Me volví en mi jaula para contemplar a Matilde, que había escuchado a don
Pedro y ahora lo miraba incrédula para no mostrar desprecio a tal información,
supuse.
-Ya sé: piensas que estoy loco-, continuó diciendo-. Tú crees que fue
pura casualidad, pero estoy convencido que este ratoncito fue providencial, además,
quiero pensar que de no ser por él, yo estaría arruinado y tú en el paro, y que
a lo mejor por eso te afanaste tanto en darle caza, quién sabe; sin querer le
has alargado la vida. Este granujilla te estará agradecido, ¿lo ves?, te está
mirando. Creo que a veces entiende hasta lo que hablamos, es muy listo.
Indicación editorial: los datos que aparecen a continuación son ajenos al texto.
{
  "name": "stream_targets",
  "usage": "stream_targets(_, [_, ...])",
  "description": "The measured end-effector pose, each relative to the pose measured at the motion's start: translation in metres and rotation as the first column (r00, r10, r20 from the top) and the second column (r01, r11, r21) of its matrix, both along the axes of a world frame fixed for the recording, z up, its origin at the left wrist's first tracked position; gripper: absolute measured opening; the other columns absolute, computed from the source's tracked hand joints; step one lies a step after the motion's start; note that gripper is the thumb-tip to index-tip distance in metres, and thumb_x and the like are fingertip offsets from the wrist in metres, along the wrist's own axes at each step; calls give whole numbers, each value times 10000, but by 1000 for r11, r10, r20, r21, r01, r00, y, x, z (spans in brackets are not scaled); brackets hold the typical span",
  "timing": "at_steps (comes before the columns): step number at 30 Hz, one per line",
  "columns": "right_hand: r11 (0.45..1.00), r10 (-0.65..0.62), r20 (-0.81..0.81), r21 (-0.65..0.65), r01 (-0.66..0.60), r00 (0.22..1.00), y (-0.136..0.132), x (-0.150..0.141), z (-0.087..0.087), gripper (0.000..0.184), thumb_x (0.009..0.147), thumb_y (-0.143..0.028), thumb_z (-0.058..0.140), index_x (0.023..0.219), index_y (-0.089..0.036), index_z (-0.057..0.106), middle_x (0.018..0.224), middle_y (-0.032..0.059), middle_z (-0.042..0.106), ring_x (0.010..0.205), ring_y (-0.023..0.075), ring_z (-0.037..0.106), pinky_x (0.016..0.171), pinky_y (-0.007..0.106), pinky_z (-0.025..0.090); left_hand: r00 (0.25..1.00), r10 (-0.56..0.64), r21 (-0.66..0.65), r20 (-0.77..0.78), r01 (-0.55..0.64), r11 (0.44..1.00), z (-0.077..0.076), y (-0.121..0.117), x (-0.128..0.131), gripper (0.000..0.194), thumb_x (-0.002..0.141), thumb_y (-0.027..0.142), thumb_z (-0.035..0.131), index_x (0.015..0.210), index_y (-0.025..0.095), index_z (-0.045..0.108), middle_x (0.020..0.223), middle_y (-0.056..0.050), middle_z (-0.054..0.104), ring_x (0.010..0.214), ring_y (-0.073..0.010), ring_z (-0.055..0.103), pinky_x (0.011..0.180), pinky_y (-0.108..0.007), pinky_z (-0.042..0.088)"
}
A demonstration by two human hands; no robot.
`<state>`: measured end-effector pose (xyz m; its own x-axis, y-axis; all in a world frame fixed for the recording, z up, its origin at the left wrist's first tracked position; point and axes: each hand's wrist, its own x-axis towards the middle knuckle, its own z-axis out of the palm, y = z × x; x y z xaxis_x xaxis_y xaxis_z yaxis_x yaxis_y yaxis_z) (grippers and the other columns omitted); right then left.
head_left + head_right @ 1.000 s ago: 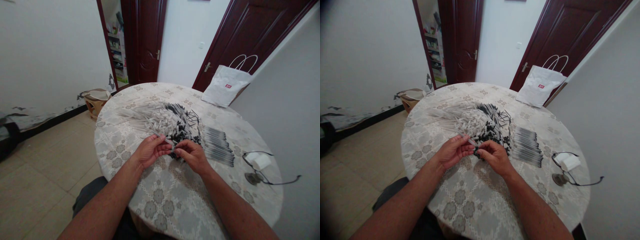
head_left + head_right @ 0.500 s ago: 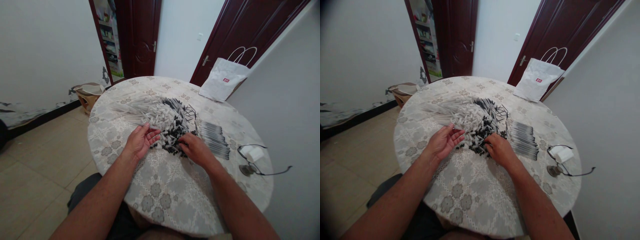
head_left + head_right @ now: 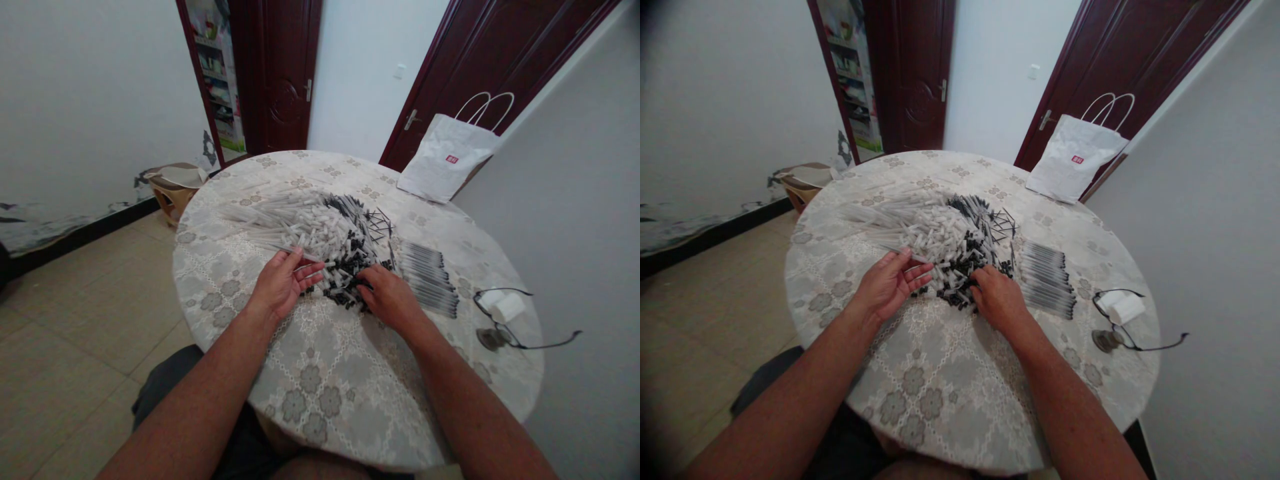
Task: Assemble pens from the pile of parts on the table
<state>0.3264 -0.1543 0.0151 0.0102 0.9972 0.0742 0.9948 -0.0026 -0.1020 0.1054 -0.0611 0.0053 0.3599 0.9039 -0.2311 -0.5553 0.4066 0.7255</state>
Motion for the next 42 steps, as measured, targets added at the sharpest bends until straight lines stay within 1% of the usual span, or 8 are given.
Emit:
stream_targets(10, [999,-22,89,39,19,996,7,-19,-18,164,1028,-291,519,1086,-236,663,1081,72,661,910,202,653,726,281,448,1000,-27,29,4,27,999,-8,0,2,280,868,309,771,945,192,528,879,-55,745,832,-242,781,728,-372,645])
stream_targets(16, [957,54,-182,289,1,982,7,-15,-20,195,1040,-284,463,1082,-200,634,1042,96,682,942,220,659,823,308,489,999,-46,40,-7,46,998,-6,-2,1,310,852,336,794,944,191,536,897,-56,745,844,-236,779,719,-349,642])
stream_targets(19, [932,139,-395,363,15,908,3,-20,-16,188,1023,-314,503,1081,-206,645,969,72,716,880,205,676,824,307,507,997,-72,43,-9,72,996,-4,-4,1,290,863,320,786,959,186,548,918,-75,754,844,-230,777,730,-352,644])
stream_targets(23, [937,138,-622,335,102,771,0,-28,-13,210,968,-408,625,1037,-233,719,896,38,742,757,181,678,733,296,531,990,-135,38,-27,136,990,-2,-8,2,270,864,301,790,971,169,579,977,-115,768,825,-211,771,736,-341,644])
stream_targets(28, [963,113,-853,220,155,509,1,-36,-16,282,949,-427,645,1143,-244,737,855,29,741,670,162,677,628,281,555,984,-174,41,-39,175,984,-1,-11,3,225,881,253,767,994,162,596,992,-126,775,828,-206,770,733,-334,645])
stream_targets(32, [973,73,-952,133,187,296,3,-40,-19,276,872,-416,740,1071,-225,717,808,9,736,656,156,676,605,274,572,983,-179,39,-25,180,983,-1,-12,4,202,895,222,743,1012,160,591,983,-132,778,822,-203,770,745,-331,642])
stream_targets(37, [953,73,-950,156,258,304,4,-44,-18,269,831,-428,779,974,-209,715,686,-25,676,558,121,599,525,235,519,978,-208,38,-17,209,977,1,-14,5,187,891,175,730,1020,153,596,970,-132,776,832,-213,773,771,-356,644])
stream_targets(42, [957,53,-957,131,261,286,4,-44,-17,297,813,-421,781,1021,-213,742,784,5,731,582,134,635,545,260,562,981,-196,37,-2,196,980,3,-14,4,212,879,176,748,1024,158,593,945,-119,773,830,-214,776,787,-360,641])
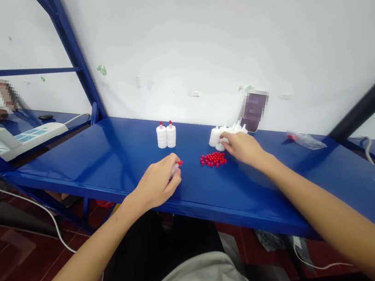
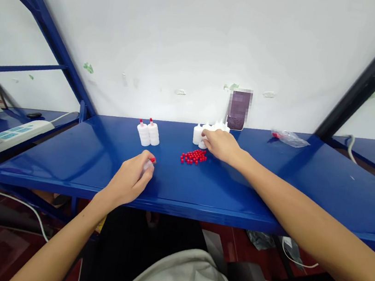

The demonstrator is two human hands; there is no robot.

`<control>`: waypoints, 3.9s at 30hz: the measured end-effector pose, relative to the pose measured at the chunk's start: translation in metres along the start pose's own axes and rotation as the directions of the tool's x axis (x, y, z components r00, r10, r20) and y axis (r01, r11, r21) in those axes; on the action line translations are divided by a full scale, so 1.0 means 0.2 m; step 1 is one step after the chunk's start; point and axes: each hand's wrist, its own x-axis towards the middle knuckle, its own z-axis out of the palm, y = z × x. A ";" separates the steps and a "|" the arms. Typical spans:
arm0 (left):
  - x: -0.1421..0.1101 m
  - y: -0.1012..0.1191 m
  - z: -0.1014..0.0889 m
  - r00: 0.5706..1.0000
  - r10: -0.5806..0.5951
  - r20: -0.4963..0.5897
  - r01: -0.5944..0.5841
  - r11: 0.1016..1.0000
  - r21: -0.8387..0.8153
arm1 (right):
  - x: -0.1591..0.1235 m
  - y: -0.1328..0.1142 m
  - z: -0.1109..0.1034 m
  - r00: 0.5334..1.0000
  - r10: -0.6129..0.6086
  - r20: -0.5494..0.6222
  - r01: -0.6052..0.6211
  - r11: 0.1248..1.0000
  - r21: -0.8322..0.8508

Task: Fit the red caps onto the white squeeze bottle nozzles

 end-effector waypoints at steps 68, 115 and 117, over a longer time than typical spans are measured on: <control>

Matilde lo miraba impertérrita, con aspecto hierático, sin pronunciar
palabra, se giró sobre sus pies y confirmó la entrega de cierto lote de jamones
antes de salir. Don pedro no la escuchó, andaba embelesado con su minúsculo y
nuevo huésped: yo, que pacía melancólico mientras me lamentaba de mi propia estupidez,
de haber subestimado a los humanos, sobre todo a la astuta Matilde, que
comprendí había sido mi captora. Y por salvar el negocio a mi carcelero, o
benefactor, es cuestión de perspectiva.
Ahora tengo más comida de la que necesito, pero añoro mi caja de puros; y
el placer de salir a hacer mi ronda nocturna como antes lo hacía: anónimo. La
satisfacción de encontrar una lasca de manchego semicurado, la libertad, la
vida. Según don Pedro viviré mucho más tiempo prisionero, preferiría vivir
menos, pero más intensamente; qué más da, no puedo escoger… Luego don Pedro
apagó la luz, cerró la puerta y al poco rato, como viene ocurriendo desde hace
unos días, se volvió a abrir muy despacio para dejar entrar la silueta femenina
de Matilde. Después, los alambres de mi jaula chirriaron para anunciar que
tenía el paso franco, que podía escapar y recorrer la tienda, Matilde no se
olvida nunca de que las puertas queden entreabiertas. La vi marcharse, pero no
moví un bigote, incapaz de huir todavía. Y ella lo sabía, lo cual era aún más
humillante. Apostaba cada día segura de mi sumisión y así me convertía en el
ser más miserable del mundo. Las persianas bramaron y se hizo el silencio, pero
permanecí inmóvil. Así estuve durante un buen rato, hasta que por fin me
decidí, abandoné la jaula y me dirigí hacia mi caja de puros. Allí estaba,
detrás del armario, olvidada. Di media vuelta y corrí hasta la sala
frigorífica, escalé la pila de cajas, me planté en el altillo y no supe que más
podría hacer entonces. Así que retomé el camino y me fui de nuevo a mi jaula,
tiré con mis patitas del pestillo y su puertecita se cerró con un chasquido.
Tomé un trozo de galleta del comedero y me senté a roerla en un rincón de mi
celda, solo así conseguía dejar de pensar, solo así espantaba mis temores.